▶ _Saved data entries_
════════
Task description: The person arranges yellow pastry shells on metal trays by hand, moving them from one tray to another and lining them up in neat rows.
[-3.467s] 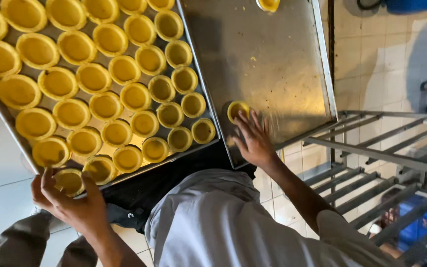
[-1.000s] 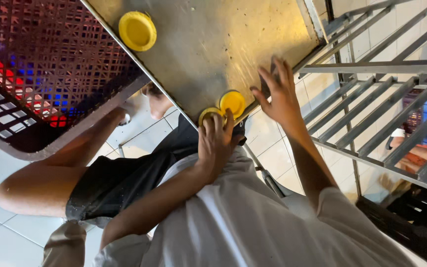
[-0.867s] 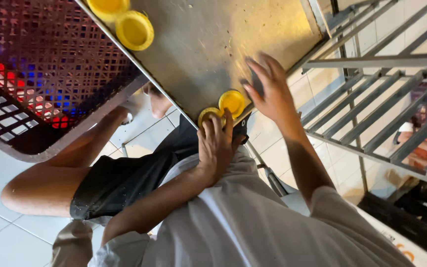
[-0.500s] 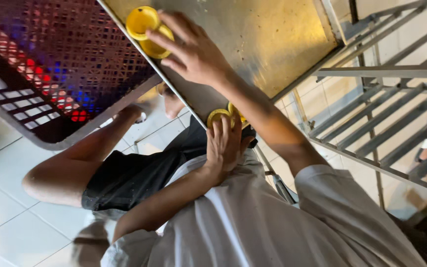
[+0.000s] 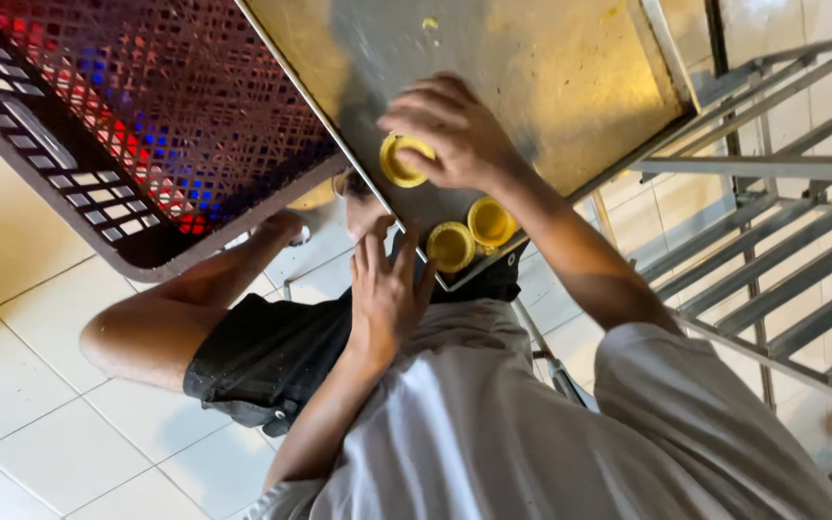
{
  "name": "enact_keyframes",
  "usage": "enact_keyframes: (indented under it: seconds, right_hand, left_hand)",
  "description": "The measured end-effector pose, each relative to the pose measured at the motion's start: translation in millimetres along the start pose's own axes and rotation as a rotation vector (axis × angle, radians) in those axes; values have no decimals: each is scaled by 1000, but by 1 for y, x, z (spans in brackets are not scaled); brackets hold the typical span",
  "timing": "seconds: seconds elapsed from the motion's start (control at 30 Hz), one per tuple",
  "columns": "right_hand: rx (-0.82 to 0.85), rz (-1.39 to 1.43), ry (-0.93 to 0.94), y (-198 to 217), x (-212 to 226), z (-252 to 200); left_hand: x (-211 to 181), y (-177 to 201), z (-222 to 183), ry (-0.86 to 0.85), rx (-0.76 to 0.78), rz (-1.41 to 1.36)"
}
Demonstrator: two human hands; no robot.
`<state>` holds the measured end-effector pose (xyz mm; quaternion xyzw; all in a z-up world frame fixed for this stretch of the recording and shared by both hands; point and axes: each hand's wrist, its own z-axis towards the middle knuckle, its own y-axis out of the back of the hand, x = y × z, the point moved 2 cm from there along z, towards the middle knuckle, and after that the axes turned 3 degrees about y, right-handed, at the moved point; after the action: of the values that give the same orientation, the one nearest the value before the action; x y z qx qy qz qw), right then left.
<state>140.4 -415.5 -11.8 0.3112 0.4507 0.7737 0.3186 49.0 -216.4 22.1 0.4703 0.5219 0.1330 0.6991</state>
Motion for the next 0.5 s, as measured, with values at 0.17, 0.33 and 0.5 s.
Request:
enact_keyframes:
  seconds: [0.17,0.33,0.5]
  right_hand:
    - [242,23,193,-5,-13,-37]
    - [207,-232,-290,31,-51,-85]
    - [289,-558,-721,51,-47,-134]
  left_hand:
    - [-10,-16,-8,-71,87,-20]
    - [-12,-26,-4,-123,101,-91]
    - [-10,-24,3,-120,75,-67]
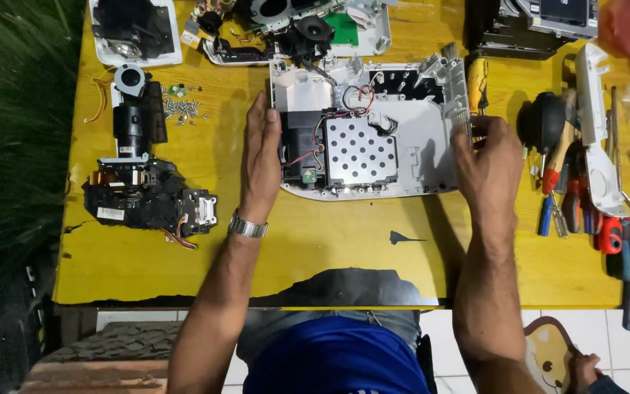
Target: Removing internal components including a fan and a metal shield from an electronic device using a screwdriver.
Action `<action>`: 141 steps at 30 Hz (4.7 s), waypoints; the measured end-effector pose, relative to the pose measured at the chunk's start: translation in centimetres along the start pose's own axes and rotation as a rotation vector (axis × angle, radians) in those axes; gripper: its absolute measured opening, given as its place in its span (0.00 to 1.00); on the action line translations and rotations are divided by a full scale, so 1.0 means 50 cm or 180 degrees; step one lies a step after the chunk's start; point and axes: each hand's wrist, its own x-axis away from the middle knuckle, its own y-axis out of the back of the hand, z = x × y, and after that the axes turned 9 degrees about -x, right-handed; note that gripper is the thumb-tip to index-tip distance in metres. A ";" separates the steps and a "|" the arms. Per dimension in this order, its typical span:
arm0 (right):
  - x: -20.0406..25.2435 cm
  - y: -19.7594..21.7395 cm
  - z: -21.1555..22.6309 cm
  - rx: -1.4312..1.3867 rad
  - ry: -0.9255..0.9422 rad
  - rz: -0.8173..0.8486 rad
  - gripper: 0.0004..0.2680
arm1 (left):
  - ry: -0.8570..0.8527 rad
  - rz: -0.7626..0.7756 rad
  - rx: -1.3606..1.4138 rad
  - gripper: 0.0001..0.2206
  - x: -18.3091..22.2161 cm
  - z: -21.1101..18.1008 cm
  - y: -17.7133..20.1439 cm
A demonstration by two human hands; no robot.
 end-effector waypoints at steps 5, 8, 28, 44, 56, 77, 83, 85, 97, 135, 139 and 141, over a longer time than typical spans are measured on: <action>-0.002 0.010 0.030 -0.0120 -0.0375 0.0177 0.17 | -0.0020 -0.0022 0.0089 0.35 0.004 -0.002 -0.001; -0.006 0.000 0.014 -0.0164 -0.0423 0.0210 0.18 | -0.0043 -0.0098 0.0142 0.34 0.011 0.006 0.000; -0.036 0.022 0.027 -0.2026 0.0027 -0.0324 0.14 | 0.1046 -0.0595 0.2230 0.21 0.058 0.037 -0.025; 0.026 -0.061 0.153 -0.4709 -0.0429 -0.0214 0.42 | 0.0923 -0.1882 0.3234 0.17 0.098 -0.040 -0.138; 0.001 -0.060 0.099 -0.4903 -0.1751 0.0329 0.23 | -0.0296 -0.0137 0.2435 0.42 0.169 0.196 -0.154; -0.048 -0.046 -0.021 -0.4108 -0.1209 0.1669 0.37 | 0.1228 -0.0571 0.3303 0.22 0.187 0.172 -0.138; -0.030 0.028 0.013 -0.3177 -0.0799 0.1592 0.32 | 0.1504 -0.0743 0.3545 0.23 0.199 0.173 -0.178; -0.028 0.021 0.019 -0.2979 -0.0649 0.1503 0.31 | 0.1602 -0.0691 0.3551 0.24 0.202 0.161 -0.181; -0.017 -0.002 0.040 -0.2525 -0.1072 0.0983 0.23 | 0.1938 -0.0690 0.3826 0.24 0.209 0.207 -0.232; -0.030 0.018 0.038 -0.1136 0.0931 0.1568 0.52 | -0.2351 0.0154 -0.1487 0.08 0.096 -0.117 -0.077; -0.026 -0.001 0.062 -0.1054 0.1082 0.1490 0.50 | -0.2263 0.0386 -0.1930 0.11 0.018 -0.114 -0.095; -0.027 -0.006 0.062 -0.0829 0.1047 0.1403 0.46 | -0.1812 0.0919 -0.2302 0.17 -0.017 -0.107 -0.105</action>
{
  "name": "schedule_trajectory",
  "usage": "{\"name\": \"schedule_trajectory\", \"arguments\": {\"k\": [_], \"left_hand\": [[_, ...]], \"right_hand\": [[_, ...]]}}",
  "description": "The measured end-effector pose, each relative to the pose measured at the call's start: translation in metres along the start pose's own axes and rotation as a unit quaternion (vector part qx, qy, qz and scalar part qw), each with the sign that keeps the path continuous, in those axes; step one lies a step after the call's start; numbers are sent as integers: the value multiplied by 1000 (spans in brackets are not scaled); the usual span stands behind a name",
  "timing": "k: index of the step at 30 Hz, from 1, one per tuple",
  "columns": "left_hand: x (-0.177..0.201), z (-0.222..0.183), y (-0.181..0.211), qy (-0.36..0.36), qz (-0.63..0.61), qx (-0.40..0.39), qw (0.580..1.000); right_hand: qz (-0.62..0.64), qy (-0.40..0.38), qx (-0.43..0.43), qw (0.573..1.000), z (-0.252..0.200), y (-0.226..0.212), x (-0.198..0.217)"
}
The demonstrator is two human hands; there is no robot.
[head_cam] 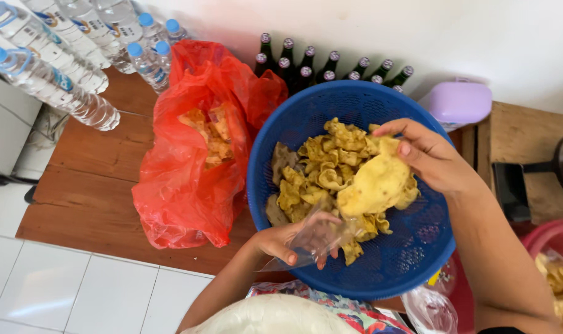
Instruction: The person repeatedly picks fried snack pieces from a blue basket and places them into small clear plastic bags. They arrange the snacks inside each bag, then set the filled bags into a pink basket. The process continues throughout the clip.
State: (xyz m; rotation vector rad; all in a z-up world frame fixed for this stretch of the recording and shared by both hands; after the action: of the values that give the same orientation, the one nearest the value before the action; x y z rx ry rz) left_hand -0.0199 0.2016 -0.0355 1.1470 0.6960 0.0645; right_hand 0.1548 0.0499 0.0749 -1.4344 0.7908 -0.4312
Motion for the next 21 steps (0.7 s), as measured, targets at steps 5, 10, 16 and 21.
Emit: {"name": "schedule_trajectory", "arguments": {"k": [5, 10, 16, 21], "left_hand": [[-21, 7, -5, -22, -3, -2, 1000], [-39, 8, -13, -54, -25, 10, 998], [-51, 12, -25, -27, -61, 8, 998], [-55, 10, -30, 32, -126, -5, 991]], "right_hand": [[22, -11, 24, 999, -25, -23, -30], [-65, -67, -40, 995, -38, -18, -49], [-184, -133, -34, 973, -42, -15, -88], [-322, -128, -10, 938, -46, -20, -107]]}}
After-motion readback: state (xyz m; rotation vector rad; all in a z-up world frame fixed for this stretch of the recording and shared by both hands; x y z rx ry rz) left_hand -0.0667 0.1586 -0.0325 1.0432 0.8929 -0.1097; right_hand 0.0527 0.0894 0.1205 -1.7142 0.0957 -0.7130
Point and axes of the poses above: each hand's wrist, its own z-axis towards the middle knuckle, its own x-axis out of the back of the hand, y = z × x, the point moved 9 cm from there along z, towards the middle knuckle, and after that the axes turned 7 degrees about z, right-handed, at the moved point
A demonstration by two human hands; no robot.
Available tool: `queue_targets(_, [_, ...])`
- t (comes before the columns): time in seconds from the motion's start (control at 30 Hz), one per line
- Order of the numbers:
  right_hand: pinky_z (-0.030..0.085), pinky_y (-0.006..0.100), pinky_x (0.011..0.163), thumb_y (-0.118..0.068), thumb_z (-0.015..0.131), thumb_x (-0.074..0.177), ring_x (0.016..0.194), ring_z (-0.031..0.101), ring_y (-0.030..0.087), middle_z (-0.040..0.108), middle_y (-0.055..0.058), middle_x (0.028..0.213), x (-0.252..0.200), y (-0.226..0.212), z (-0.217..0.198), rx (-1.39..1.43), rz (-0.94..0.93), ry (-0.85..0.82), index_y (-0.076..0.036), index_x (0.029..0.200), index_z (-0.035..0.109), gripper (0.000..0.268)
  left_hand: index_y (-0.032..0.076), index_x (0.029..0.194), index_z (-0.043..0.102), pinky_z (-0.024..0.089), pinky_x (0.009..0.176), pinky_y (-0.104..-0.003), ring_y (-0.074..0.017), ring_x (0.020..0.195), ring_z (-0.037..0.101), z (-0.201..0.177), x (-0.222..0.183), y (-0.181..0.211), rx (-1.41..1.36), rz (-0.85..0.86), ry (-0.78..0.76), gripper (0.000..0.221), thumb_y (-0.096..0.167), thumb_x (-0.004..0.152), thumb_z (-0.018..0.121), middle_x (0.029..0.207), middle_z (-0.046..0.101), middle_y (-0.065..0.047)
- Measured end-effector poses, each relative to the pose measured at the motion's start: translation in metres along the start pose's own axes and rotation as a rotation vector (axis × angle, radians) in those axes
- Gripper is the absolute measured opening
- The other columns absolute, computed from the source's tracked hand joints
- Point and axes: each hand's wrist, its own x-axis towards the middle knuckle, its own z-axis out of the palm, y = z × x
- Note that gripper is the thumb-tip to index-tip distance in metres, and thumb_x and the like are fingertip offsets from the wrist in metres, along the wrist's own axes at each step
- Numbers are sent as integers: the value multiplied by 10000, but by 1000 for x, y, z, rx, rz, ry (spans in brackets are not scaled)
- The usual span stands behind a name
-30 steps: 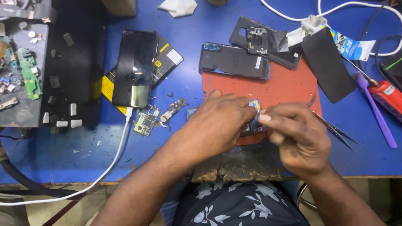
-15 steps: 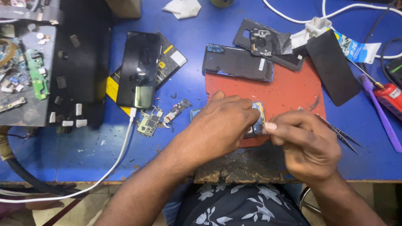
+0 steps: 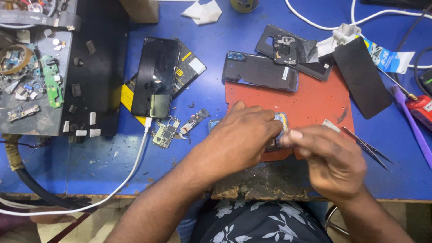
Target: The person uses a red screwdriver to remove screws from the back of a disassembled smartphone. They then use a purple toothbrush to clean the interior edges and components of the phone. The person continues to use the screwdriver to remove additional screws from the device.
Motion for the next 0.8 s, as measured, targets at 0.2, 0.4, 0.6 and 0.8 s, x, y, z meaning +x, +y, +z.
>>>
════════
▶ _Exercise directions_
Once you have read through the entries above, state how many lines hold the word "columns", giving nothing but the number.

▶ _Solution to this problem_
4